## Exercise
Within the entries below, how many lines carry the word "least"? State the number and stop.

## Source data

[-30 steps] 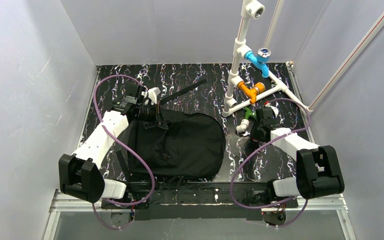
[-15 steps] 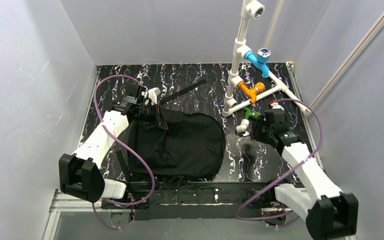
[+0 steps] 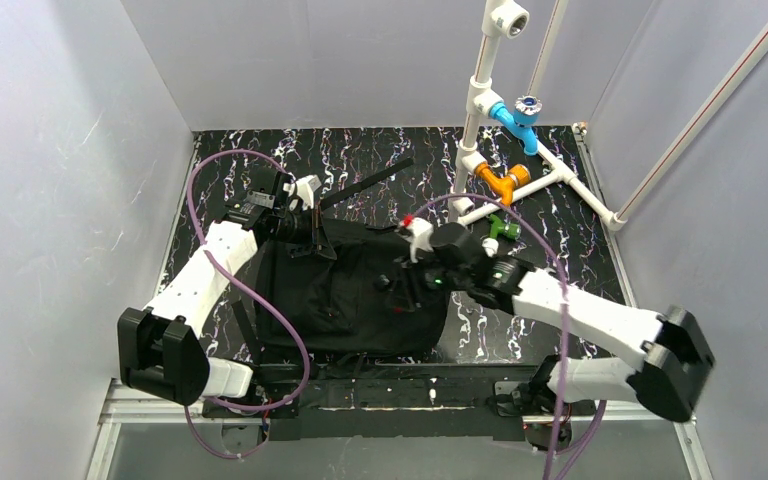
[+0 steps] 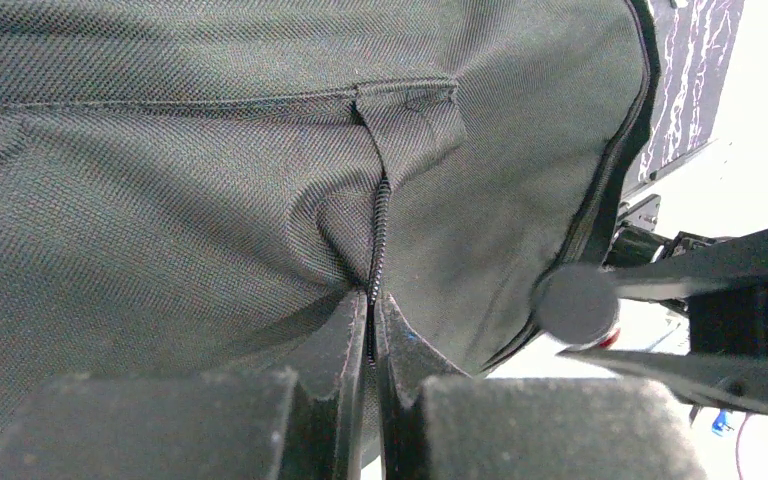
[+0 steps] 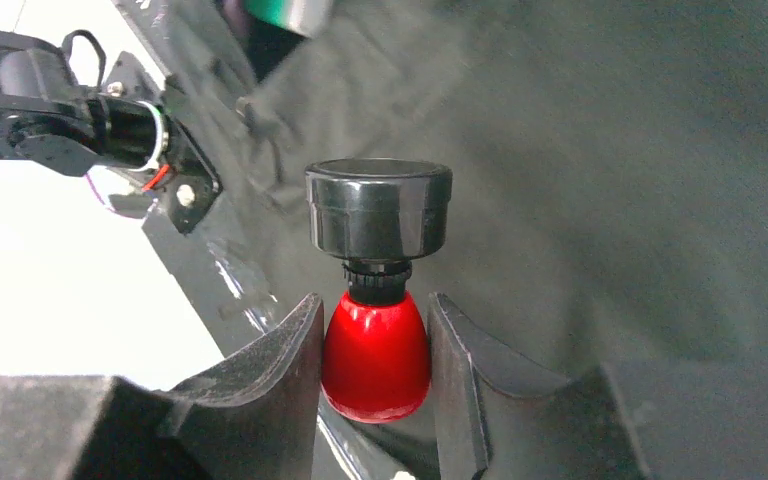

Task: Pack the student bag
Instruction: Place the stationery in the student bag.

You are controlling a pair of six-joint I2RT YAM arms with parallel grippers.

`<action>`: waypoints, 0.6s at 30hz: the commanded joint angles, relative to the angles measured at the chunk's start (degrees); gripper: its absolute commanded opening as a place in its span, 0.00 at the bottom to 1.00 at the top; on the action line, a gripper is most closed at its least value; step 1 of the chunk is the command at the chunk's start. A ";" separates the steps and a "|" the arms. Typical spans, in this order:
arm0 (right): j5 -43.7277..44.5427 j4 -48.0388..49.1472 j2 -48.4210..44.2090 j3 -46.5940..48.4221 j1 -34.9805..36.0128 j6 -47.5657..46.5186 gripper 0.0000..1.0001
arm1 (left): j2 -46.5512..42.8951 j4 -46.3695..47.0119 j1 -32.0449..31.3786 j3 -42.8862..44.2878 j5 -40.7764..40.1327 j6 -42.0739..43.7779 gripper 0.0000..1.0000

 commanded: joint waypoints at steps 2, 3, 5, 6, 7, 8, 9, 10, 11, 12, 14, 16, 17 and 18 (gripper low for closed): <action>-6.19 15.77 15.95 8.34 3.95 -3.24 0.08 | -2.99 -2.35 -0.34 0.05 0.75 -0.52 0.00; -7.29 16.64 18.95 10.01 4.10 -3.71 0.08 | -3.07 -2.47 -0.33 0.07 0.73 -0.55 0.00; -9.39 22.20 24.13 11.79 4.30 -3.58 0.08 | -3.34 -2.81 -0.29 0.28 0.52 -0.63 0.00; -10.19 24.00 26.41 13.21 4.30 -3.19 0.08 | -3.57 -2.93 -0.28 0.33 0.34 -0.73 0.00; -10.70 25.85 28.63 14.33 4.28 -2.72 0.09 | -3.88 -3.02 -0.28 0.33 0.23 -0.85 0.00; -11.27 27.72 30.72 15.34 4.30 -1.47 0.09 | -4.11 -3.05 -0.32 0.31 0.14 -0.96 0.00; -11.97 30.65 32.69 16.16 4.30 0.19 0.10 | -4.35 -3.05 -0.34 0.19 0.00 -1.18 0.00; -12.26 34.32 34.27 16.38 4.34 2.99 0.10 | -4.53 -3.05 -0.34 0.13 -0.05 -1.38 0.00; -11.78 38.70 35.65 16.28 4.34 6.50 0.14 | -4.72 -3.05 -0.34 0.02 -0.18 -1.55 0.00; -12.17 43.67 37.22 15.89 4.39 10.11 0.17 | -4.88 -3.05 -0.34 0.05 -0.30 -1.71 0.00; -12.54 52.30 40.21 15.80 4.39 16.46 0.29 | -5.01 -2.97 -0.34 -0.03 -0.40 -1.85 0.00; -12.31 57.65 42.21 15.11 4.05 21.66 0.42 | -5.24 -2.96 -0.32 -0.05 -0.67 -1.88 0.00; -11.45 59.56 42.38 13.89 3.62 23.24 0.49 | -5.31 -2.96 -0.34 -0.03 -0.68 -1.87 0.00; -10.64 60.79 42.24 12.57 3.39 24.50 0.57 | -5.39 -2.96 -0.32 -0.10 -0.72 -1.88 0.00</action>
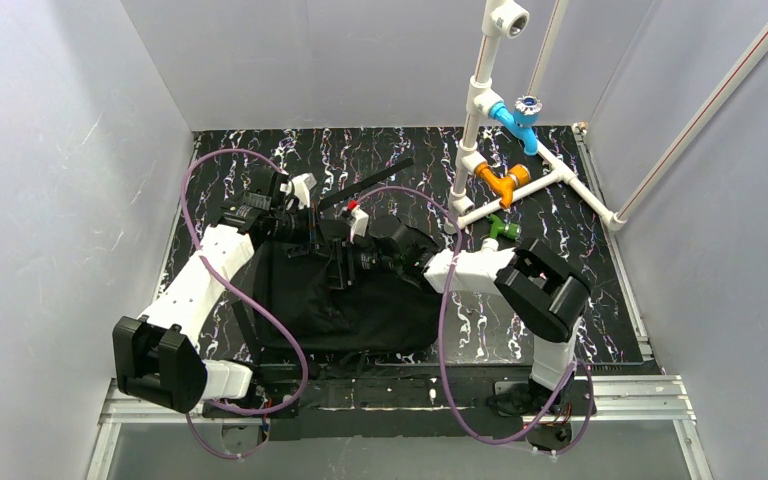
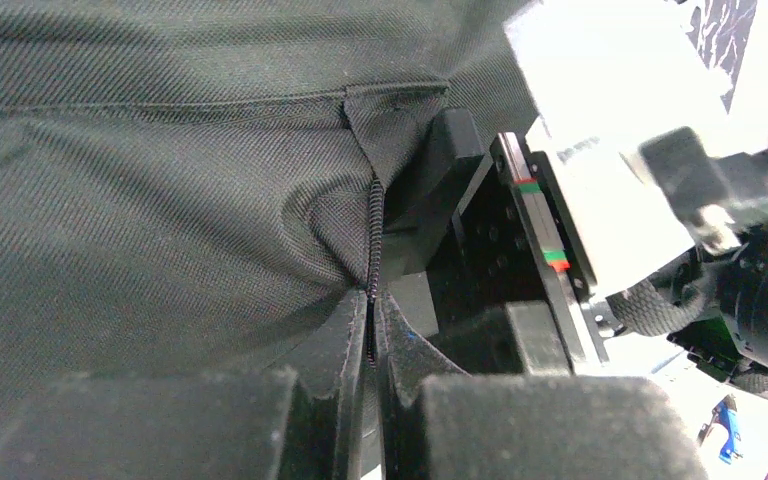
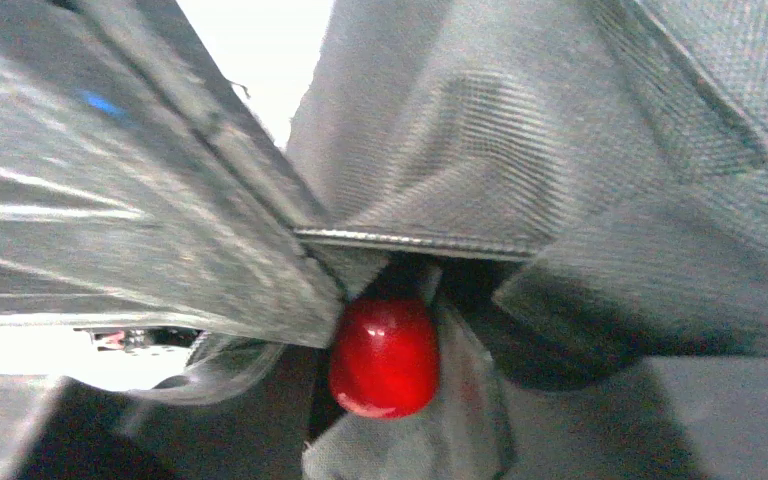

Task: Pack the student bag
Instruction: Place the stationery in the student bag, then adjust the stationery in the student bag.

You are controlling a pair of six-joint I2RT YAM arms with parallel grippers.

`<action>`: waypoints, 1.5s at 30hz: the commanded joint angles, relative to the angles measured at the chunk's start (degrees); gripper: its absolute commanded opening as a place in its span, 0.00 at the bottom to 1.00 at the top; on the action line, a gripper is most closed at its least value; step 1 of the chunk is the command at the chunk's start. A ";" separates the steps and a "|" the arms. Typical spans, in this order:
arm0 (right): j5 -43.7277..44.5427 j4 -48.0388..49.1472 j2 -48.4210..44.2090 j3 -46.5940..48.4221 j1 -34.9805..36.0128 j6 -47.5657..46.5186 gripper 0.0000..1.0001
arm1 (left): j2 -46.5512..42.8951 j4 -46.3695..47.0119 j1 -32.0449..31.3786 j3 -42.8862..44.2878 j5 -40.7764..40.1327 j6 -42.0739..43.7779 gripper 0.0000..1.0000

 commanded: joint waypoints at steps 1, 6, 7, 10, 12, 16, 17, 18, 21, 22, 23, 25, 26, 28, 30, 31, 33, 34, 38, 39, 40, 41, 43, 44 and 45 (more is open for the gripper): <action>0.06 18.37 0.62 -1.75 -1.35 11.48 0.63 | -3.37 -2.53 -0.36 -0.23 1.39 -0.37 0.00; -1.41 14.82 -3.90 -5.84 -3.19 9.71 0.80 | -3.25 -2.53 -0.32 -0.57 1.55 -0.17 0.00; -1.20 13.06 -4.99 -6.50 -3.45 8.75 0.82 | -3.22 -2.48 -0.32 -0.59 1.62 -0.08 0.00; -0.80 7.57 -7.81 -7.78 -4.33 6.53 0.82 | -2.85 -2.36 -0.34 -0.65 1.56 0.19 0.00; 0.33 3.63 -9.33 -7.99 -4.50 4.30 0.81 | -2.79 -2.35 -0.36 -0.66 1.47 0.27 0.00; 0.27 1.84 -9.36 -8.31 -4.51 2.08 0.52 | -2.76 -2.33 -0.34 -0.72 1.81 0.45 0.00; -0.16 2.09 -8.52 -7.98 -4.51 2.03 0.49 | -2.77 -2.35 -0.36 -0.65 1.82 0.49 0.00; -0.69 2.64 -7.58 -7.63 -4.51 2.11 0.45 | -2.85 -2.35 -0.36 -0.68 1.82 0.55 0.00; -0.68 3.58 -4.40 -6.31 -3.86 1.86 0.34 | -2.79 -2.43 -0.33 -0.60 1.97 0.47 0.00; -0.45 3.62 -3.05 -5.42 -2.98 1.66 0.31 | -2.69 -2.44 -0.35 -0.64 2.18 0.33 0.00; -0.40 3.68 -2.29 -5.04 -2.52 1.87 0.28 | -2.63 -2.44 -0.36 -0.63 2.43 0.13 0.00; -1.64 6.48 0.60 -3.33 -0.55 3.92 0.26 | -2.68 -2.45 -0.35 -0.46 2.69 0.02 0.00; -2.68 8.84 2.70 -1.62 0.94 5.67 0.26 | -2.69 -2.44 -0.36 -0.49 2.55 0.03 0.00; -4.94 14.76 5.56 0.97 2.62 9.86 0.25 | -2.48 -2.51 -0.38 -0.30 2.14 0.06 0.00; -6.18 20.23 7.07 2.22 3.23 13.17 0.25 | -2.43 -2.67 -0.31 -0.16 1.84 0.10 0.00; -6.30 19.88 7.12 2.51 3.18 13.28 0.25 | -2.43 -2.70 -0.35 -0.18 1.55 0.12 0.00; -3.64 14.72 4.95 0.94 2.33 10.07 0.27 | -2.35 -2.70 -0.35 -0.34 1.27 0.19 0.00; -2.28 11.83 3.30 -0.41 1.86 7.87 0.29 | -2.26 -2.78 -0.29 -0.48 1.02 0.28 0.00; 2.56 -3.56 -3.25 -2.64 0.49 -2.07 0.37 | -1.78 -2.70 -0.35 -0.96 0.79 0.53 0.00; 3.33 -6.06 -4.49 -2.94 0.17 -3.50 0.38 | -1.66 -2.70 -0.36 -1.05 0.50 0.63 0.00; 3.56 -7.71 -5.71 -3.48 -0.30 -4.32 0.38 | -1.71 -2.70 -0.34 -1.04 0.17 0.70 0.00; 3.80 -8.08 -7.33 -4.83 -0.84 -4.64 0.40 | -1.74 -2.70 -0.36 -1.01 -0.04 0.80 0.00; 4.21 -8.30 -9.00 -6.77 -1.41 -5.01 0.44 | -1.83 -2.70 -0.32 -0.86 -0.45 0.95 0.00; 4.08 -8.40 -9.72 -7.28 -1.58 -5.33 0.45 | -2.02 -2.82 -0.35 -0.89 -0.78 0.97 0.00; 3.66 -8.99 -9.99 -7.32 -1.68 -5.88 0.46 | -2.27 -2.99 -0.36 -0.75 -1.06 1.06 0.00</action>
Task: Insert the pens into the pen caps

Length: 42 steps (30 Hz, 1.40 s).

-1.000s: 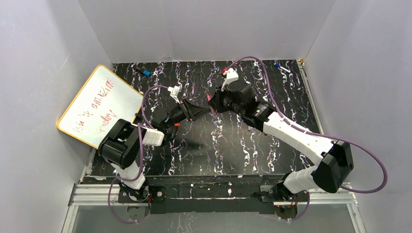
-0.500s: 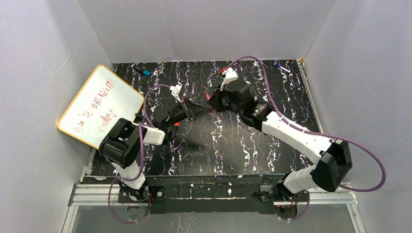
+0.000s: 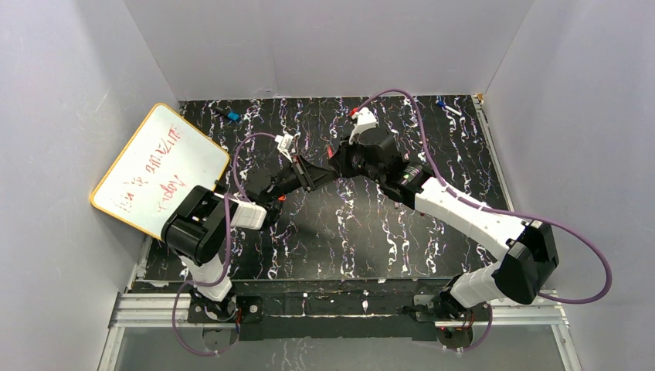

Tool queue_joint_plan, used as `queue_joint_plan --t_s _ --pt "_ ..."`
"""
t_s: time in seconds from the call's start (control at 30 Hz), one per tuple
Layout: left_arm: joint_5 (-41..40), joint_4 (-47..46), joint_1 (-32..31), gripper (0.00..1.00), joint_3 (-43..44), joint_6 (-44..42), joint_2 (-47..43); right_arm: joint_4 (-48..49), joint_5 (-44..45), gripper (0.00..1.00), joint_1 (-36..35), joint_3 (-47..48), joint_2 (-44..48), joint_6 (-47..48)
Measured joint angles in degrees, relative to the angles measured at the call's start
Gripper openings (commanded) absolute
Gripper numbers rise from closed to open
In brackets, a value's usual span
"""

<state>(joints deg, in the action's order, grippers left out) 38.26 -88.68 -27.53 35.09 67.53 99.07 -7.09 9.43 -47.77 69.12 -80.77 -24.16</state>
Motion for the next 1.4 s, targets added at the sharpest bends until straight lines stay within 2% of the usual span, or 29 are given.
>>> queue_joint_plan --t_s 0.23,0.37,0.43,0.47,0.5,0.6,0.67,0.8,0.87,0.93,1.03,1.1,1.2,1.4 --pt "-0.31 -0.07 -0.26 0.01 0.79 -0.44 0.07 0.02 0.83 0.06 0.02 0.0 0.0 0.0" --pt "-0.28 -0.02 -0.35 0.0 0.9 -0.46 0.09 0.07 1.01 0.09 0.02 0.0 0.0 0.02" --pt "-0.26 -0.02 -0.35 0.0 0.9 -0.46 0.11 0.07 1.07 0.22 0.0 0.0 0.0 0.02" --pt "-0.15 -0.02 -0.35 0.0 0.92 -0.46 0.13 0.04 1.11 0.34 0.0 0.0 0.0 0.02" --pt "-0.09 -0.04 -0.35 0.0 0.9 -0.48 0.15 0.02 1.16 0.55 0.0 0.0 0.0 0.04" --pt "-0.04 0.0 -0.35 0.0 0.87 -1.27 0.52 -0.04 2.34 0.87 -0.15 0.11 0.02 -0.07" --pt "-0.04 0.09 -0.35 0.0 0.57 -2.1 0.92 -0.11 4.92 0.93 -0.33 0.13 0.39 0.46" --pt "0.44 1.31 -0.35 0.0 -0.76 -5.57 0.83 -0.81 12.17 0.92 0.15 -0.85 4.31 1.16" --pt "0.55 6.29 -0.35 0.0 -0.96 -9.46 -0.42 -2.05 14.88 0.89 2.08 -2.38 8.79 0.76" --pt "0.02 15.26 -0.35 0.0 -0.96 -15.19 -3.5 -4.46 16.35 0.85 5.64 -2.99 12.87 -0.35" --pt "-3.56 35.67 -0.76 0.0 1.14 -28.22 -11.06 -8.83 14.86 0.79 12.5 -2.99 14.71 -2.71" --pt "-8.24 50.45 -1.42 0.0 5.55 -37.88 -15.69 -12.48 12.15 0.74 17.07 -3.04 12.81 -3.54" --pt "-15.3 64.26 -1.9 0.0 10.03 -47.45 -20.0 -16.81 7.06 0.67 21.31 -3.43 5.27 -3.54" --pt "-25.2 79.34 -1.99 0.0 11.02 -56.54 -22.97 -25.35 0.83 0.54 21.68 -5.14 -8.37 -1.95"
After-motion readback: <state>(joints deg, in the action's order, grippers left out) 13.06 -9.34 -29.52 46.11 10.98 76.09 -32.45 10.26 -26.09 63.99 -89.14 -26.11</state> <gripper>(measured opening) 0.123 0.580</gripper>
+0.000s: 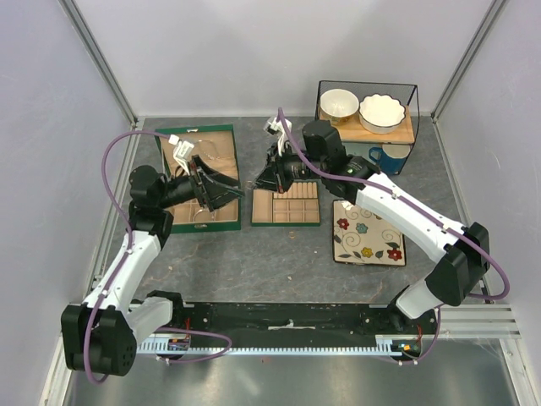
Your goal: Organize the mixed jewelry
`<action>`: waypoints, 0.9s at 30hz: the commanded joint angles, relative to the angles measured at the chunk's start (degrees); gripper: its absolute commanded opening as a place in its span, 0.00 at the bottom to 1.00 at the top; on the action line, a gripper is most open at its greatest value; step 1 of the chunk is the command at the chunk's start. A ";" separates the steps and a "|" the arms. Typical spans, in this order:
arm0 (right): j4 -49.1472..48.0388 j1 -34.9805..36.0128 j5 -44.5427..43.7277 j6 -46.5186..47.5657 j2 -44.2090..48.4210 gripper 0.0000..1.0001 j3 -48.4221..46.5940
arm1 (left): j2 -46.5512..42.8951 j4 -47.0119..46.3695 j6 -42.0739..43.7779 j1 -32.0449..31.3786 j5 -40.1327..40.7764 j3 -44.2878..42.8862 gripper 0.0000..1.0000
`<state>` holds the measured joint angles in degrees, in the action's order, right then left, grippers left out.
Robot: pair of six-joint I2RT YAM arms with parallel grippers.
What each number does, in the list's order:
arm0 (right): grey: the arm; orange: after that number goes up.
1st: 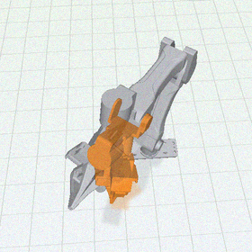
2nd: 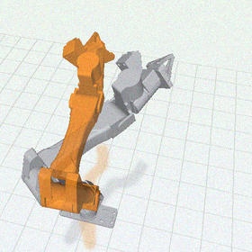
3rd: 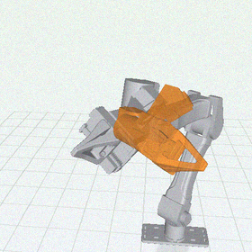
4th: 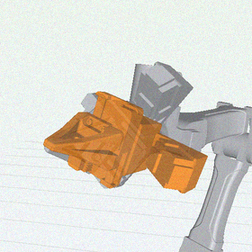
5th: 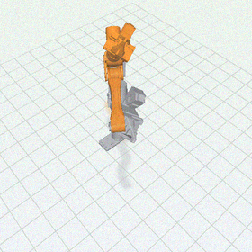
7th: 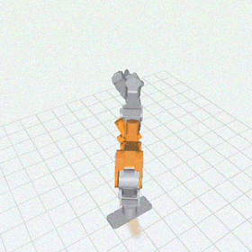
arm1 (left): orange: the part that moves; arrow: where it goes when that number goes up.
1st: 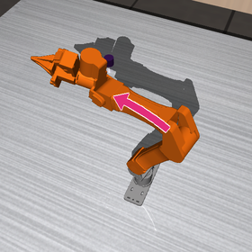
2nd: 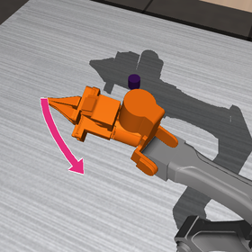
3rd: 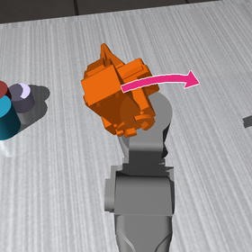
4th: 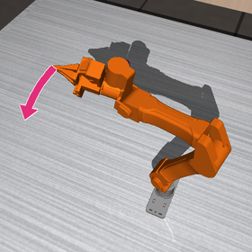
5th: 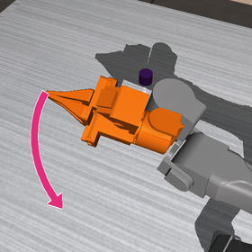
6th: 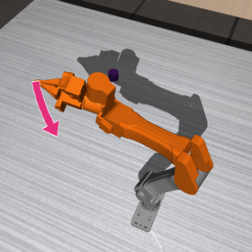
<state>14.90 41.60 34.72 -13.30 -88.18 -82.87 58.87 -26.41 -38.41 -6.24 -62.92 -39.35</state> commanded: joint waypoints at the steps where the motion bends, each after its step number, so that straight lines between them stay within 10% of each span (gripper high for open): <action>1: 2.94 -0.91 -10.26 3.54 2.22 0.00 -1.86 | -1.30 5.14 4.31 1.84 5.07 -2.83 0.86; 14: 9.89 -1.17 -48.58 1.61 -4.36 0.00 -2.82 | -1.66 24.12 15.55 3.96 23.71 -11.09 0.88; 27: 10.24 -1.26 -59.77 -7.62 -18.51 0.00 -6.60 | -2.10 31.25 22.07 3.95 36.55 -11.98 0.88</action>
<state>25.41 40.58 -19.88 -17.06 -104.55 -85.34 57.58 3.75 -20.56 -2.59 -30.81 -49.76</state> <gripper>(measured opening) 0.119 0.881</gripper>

## Output
2